Só um espectador disposto a dialogar com “Monrovia, Indiana” e aceitar as suas complicações e ambiguidades poderá tirar algo da experiência. Mesmo quando Wiseman nos dá todos os ingredientes para condenar o que vemos, também nos oferece um momento de solene humanidade ou um rasgo de valor comunitário. Podemos querer rir-nos de alguns dos costumes, mas é clarividente que as tradições dão algo importante a estas pessoas, nem que seja só um sentido de pertencerem a algo maior que elas. O contrário também se verifica e é complicado ver aqui uma comemoração de uma ruralidade conservadora sem dar de caras com ambivalências problemáticas. “Monrovia, Indiana” pode bem ser um trabalho menor na filmografia formidável de Frederick Wiseman, perdendo muito na sua falta de especificidade e pesquisa doméstica, mas não é por isso uma obra simplista ou desinteressante. Pelo contrário, este é um dos filmes mais difíceis do realizador e merece considerável admiração.

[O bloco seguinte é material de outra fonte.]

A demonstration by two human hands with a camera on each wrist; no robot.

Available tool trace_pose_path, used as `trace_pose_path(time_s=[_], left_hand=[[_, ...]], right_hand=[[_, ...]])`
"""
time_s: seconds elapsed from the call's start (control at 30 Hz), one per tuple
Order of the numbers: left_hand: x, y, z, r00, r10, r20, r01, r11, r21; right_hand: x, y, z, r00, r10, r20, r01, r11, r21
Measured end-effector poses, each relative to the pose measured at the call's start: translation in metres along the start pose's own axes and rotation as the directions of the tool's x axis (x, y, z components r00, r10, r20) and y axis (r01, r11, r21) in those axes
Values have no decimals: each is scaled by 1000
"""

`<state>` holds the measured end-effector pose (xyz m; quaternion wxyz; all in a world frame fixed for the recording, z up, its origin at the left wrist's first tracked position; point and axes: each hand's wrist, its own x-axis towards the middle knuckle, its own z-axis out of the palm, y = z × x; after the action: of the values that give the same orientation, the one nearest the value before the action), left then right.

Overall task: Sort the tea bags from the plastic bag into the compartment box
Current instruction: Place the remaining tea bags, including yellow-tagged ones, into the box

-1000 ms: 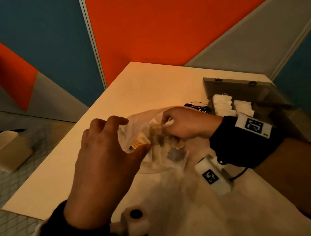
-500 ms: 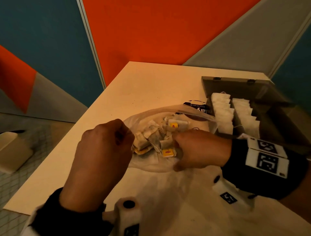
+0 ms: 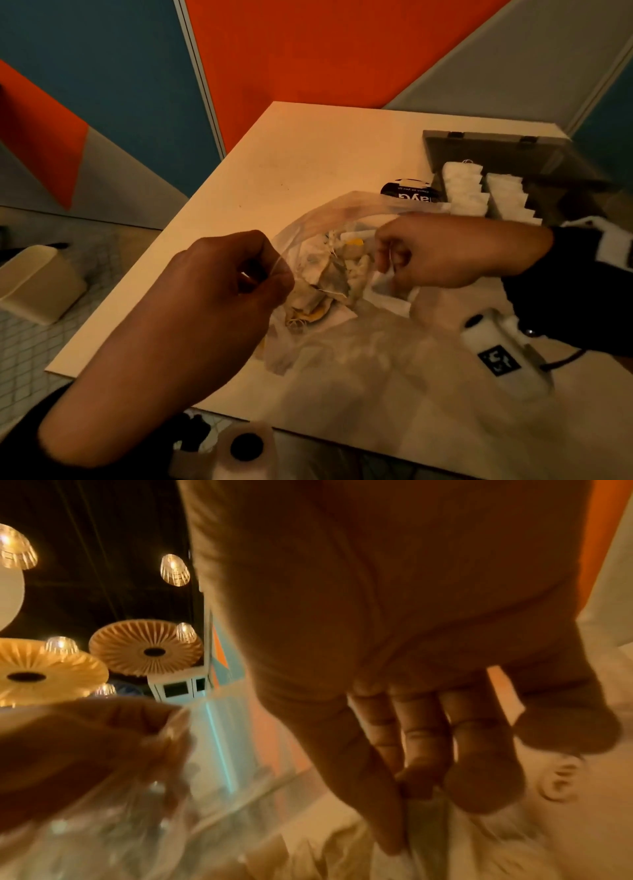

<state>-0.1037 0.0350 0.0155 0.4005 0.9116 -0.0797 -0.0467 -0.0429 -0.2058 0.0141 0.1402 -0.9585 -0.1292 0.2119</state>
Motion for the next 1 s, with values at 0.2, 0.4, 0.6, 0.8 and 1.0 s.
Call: trace_pose_path(time_s=[0.2, 0.4, 0.6, 0.8, 1.0], left_hand=[[-12, -4, -2, 999, 27, 45, -28, 999, 29], [-17, -2, 2, 998, 61, 17, -61, 998, 15], [-15, -3, 6, 998, 63, 9, -63, 998, 13], [-15, -7, 9, 998, 54, -22, -53, 998, 24], [-14, -10, 8, 999, 13, -35, -14, 1000, -27]], right_hand=[[-6, -23, 7, 990, -100, -96, 133, 886, 444], [-14, -28, 33, 976, -205, 67, 211, 972, -103], [3, -33, 59, 943, -314, 112, 333, 868, -368], [6, -32, 73, 903, -429, -20, 367, 795, -483], [10, -29, 75, 892, -439, -107, 363, 837, -410]])
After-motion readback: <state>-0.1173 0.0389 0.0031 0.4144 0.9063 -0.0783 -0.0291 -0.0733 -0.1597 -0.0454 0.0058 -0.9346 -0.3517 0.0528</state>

Monrovia, Indiana, em análise
DocLisboa Monrovia Indiana critica

Movie title: Monrovia, Indiana

Date published: 22 de October de 2018

Director(s): Frederick Wiseman

Genre: Documentário, 2018, 143 min

  • Cláudio Alves - 75
75

CONCLUSÃO

Longe de ser uma dissecação política ou uma elegia etnográfica a uma América esquecida, “Monrovia, Indiana” é um retrato simples, seco e ambivalente de uma comunidade que pode representar uma imensidão de outras semelhantes. O humanismo de Frederick Wiseman está presente em todo o projeto, mas sua insistência em nunca tornar o filme numa tese ou num argumento causa muita frustração a alguns espetadores em busca de algo mais fácil de digerir. Com a sua duração comprida, imagens desconcertantes, ritmos vagarosos e perspetiva ambivalente, este é um filme difícil, mas que vale a pena ver e confrontar.

O MELHOR: Os últimos minutos do filme são dedicados a um funeral, onde todos os temas nunca verbalizados do filme parecem culminar. Há solenidade e grotesco nos procedimentos, algo comovente e algo quase humorístico, há um plano interminável de um padre que parece um ator bem ensaiado e instantes rápidos de adolescentes a cair a dormir, há a brutalidade da terra sobre um caixão e a cerimónia ritualista que precede esse fim. Wiseman em nada nos influencia com mecanismos cinematográficos, mas deixa que o espetador seja levado numa montanha-russa de reações pessoais que serão únicas a cada espetador.

O PIOR: As passagens pelos campos agrícolas são belas, mas cansativas depois de várias repetições. Dentro da oeuvre de Wiseman, este é um dos poucos exemplos de um filme cujos ritmos parecem escapar ao controlo do cineasta.